> [ASSIGNMENT] The records come next. Copy all of them exactly.

> [SUPPLIED DATA]
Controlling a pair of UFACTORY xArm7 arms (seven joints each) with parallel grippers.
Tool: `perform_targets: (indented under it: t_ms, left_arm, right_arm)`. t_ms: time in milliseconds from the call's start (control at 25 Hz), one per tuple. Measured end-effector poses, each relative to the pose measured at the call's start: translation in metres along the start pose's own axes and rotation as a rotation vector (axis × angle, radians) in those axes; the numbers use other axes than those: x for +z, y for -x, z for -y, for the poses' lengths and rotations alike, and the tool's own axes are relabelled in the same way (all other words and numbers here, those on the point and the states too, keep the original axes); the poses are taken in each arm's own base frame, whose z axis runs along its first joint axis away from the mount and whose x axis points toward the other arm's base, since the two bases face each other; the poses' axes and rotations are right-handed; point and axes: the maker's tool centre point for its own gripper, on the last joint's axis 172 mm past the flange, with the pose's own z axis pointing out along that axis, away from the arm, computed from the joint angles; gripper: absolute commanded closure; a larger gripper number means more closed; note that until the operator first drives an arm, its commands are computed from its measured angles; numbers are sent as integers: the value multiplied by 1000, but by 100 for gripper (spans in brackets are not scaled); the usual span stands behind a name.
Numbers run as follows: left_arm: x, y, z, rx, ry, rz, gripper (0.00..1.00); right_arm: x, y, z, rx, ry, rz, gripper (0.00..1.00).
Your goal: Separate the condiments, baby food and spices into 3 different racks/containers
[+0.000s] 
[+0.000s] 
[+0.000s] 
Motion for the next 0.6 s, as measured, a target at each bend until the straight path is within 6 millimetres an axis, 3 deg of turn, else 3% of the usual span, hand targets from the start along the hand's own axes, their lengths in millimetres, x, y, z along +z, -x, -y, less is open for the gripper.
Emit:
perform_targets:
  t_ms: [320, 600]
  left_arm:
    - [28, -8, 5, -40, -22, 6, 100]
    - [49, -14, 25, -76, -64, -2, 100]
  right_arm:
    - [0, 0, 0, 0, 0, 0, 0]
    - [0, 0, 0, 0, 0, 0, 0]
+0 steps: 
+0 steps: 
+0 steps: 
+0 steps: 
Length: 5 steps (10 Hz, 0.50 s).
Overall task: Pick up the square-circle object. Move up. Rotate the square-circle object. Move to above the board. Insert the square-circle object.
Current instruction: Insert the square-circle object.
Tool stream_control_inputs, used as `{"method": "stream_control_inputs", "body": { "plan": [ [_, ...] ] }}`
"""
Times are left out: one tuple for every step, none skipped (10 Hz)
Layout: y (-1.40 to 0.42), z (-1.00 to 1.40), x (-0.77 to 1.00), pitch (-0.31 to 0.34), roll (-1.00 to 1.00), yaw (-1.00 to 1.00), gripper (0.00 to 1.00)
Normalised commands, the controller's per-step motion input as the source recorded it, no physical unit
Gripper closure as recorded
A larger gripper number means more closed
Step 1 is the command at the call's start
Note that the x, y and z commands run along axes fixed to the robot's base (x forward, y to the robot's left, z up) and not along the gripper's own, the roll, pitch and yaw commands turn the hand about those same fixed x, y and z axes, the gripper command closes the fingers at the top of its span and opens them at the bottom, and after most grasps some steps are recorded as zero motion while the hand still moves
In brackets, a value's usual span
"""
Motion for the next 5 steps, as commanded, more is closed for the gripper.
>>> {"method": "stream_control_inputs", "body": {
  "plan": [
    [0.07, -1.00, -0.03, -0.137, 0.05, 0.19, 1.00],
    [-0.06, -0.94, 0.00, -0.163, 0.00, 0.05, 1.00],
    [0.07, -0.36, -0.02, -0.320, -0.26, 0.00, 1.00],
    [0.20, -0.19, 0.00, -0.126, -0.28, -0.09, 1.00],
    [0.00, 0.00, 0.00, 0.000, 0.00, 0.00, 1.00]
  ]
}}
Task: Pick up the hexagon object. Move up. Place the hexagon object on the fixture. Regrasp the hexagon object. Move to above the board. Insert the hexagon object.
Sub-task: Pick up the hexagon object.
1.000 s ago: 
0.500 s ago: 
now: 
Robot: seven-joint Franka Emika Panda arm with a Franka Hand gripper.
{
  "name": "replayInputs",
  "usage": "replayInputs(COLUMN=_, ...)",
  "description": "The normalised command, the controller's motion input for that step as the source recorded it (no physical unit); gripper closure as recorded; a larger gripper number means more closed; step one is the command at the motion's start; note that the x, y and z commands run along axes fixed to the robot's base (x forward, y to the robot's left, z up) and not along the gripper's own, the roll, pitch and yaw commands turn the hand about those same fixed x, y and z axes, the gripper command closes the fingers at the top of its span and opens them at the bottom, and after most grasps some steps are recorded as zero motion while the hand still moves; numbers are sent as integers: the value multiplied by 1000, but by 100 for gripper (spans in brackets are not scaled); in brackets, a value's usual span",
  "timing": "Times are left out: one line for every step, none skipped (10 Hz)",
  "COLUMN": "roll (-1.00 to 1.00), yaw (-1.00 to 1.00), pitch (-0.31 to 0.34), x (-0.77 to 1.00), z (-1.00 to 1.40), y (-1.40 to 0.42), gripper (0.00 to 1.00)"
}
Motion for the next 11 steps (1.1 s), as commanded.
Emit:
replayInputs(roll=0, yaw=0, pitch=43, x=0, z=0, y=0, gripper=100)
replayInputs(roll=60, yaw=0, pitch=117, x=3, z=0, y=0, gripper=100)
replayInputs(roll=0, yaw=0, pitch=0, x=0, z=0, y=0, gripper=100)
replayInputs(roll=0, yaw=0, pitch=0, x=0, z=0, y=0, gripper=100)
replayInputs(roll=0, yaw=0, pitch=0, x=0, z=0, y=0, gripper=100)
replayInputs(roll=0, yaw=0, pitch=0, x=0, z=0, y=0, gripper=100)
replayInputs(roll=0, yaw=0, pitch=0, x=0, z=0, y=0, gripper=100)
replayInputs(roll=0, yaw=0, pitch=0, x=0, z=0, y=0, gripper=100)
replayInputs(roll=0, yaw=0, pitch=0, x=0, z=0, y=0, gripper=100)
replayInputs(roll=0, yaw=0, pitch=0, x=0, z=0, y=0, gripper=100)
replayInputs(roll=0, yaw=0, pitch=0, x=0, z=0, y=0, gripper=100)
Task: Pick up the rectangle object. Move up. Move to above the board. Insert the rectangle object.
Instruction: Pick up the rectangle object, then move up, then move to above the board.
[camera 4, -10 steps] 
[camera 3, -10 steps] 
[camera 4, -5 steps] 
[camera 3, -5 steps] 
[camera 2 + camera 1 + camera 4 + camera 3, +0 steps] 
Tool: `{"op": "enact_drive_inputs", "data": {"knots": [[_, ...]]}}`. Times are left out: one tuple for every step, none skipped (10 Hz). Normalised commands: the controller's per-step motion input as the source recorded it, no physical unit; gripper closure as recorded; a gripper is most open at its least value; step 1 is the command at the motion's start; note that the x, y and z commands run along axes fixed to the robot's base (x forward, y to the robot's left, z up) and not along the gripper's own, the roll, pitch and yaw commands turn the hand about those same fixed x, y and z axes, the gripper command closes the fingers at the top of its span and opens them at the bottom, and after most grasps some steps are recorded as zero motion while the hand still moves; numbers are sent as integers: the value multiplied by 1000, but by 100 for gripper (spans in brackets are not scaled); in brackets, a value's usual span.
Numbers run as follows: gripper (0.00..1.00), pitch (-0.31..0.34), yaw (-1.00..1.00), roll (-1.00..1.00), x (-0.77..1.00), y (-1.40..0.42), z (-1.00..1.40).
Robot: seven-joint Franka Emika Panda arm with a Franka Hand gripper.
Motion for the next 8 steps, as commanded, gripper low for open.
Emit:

> [WORKED SOLUTION]
Controlling a pair of UFACTORY xArm7 arms (seven joints each) with parallel grippers.
Tool: `perform_targets: (indented under it: t_ms, left_arm, right_arm)`. t_ms: time in milliseconds from the call's start (control at 25 Hz), one per tuple. Measured end-effector poses, each relative to the pose measured at the call's start: translation in metres along the start pose's own axes and rotation as a rotation vector (axis × angle, radians) in those axes; the numbers use other axes than those: x for +z, y for -x, z for -y, for the poses' lengths and rotations alike, and the tool's own axes are relabelled in the same way (all other words and numbers here, those on the point and the states too, keep the original axes); the poses are taken in each arm's own base frame, whose z axis runs along its first joint axis away from the mount and whose x axis points toward the other arm's base, since the two bases face each other; the poses' axes and rotations are right-handed; point and axes: the maker's tool centre point for its own gripper, on the last joint's axis 172 mm past the flange, with the pose's own z axis pointing out along that axis, away from the arm, computed from the joint angles; gripper: absolute commanded closure; a larger gripper number means more closed; note that until the operator first drives an arm, its commands are computed from its measured angles; numbers are sent as integers: the value multiplied by 1000, but by 100 for gripper (spans in brackets are not scaled); the usual span stands behind a name.
Numbers run as follows: left_arm: x, y, z, rx, ry, rz, gripper (0.00..1.00); right_arm: x, y, z, rx, ry, rz, gripper (0.00..1.00).
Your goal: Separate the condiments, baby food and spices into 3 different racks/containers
[+0.000s] 
[+0.000s] 
[+0.000s] 
Motion for the next 0.6 s, as measured, a target at each bend until the straight path is within 6 millimetres an axis, 3 deg of turn, else 3% of the usual span, hand targets from the start along the hand's own axes, their lengths in millimetres, x, y, z along +z, -x, -y, less is open for the gripper.
Emit:
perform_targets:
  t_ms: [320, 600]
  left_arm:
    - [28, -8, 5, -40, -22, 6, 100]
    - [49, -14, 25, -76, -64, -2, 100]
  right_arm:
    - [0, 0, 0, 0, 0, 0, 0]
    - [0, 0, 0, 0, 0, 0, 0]
+0 steps: 
+0 steps: 
+0 steps: 
+0 steps: 
Length: 5 steps (10 Hz, 0.50 s).
Overall task: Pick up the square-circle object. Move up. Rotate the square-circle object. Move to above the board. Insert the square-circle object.
Current instruction: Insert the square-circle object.
Tool stream_control_inputs, used as `{"method": "stream_control_inputs", "body": { "plan": [ [_, ...] ] }}`
"""
Times are left out: one tuple for every step, none skipped (10 Hz)
Layout: y (-1.40 to 0.42), z (-1.00 to 1.40), x (-0.77 to 1.00), pitch (-0.31 to 0.34), roll (-1.00 to 1.00), yaw (-1.00 to 1.00), gripper (0.00 to 1.00)
Normalised commands, the controller's per-step motion input as the source recorded it, no physical unit
Gripper closure as recorded
A larger gripper number means more closed
Step 1 is the command at the call's start
Note that the x, y and z commands run along axes fixed to the robot's base (x forward, y to the robot's left, z up) and not along the gripper's own, the roll, pitch and yaw commands turn the hand about those same fixed x, y and z axes, the gripper command closes the fingers at the top of its span and opens them at the bottom, and after most grasps some steps are recorded as zero motion while the hand still moves
In brackets, a value's usual span
"""
Motion for the next 5 steps, as commanded, more is closed for the gripper.
>>> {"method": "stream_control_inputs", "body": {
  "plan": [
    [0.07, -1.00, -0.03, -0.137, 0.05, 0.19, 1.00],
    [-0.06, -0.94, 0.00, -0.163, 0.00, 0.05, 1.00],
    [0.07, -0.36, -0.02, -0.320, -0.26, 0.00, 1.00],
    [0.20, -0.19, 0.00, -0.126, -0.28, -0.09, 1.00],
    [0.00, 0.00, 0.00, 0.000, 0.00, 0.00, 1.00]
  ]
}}
Task: Pick up the hexagon object. Move up. Place the hexagon object on the fixture. Regrasp the hexagon object. Move to above the board. Insert the hexagon object.
Sub-task: Pick up the hexagon object.
1.000 s ago: 
0.500 s ago: 
now: 
Robot: seven-joint Franka Emika Panda arm with a Franka Hand gripper.
{
  "name": "replayInputs",
  "usage": "replayInputs(COLUMN=_, ...)",
  "description": "The normalised command, the controller's motion input for that step as the source recorded it (no physical unit); gripper closure as recorded; a larger gripper number means more closed; step one is the command at the motion's start; note that the x, y and z commands run along axes fixed to the robot's base (x forward, y to the robot's left, z up) and not along the gripper's own, the roll, pitch and yaw commands turn the hand about those same fixed x, y and z axes, the gripper command closes the fingers at the top of its span and opens them at the bottom, and after most grasps some steps are recorded as zero motion while the hand still moves; numbers are sent as integers: the value multiplied by 1000, but by 100 for gripper (spans in brackets are not scaled); in brackets, a value's usual span",
  "timing": "Times are left out: one line for every step, none skipped (10 Hz)",
  "COLUMN": "roll (-1.00 to 1.00), yaw (-1.00 to 1.00), pitch (-0.31 to 0.34), x (-0.77 to 1.00), z (-1.00 to 1.40), y (-1.40 to 0.42), gripper (0.00 to 1.00)"
}
Motion for the next 11 steps (1.1 s), as commanded.
Emit:
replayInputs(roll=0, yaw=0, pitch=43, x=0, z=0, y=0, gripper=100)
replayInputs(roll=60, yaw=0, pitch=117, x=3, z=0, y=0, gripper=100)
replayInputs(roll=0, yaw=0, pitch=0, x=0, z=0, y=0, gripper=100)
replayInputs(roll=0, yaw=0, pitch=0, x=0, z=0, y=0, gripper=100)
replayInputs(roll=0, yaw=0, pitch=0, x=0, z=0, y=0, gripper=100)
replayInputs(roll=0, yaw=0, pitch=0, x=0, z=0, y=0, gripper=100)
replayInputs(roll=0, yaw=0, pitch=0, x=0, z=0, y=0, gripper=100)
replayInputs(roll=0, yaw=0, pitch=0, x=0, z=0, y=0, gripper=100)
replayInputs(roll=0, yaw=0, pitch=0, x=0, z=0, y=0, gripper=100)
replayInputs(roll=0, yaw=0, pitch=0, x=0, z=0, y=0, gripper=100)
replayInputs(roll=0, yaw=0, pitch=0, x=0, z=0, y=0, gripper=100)
Task: Pick up the rectangle object. Move up. Move to above the board. Insert the rectangle object.
Instruction: Pick up the rectangle object, then move up, then move to above the board.
[camera 4, -10 steps] 
[camera 3, -10 steps] 
[camera 4, -5 steps] 
[camera 3, -5 steps] 
[camera 2 + camera 1 + camera 4 + camera 3, +0 steps] 
Tool: `{"op": "enact_drive_inputs", "data": {"knots": [[_, ...]]}}`. Times are left out: one tuple for every step, none skipped (10 Hz). Normalised commands: the controller's per-step motion input as the source recorded it, no physical unit; gripper closure as recorded; a gripper is most open at its least value; step 1 is the command at the motion's start; note that the x, y and z commands run along axes fixed to the robot's base (x forward, y to the robot's left, z up) and not along the gripper's own, the roll, pitch and yaw commands turn the hand about those same fixed x, y and z axes, the gripper command closes the fingers at the top of its span and opens them at the bottom, and after most grasps some steps are recorded as zero motion while the hand still moves; numbers are sent as integers: the value multiplied by 1000, but by 100 for gripper (spans in brackets are not scaled); in brackets, a value's usual span.
Numbers run as follows: gripper (0.00..1.00), pitch (-0.31..0.34), yaw (-1.00..1.00), roll (-1.00..1.00), x (-0.77..1.00), y (-1.40..0.42), z (-1.00..1.40).
Robot: seven-joint Franka Emika Panda arm with a Franka Hand gripper.
Motion for the next 8 steps, as commanded, gripper low for open.
Emit:

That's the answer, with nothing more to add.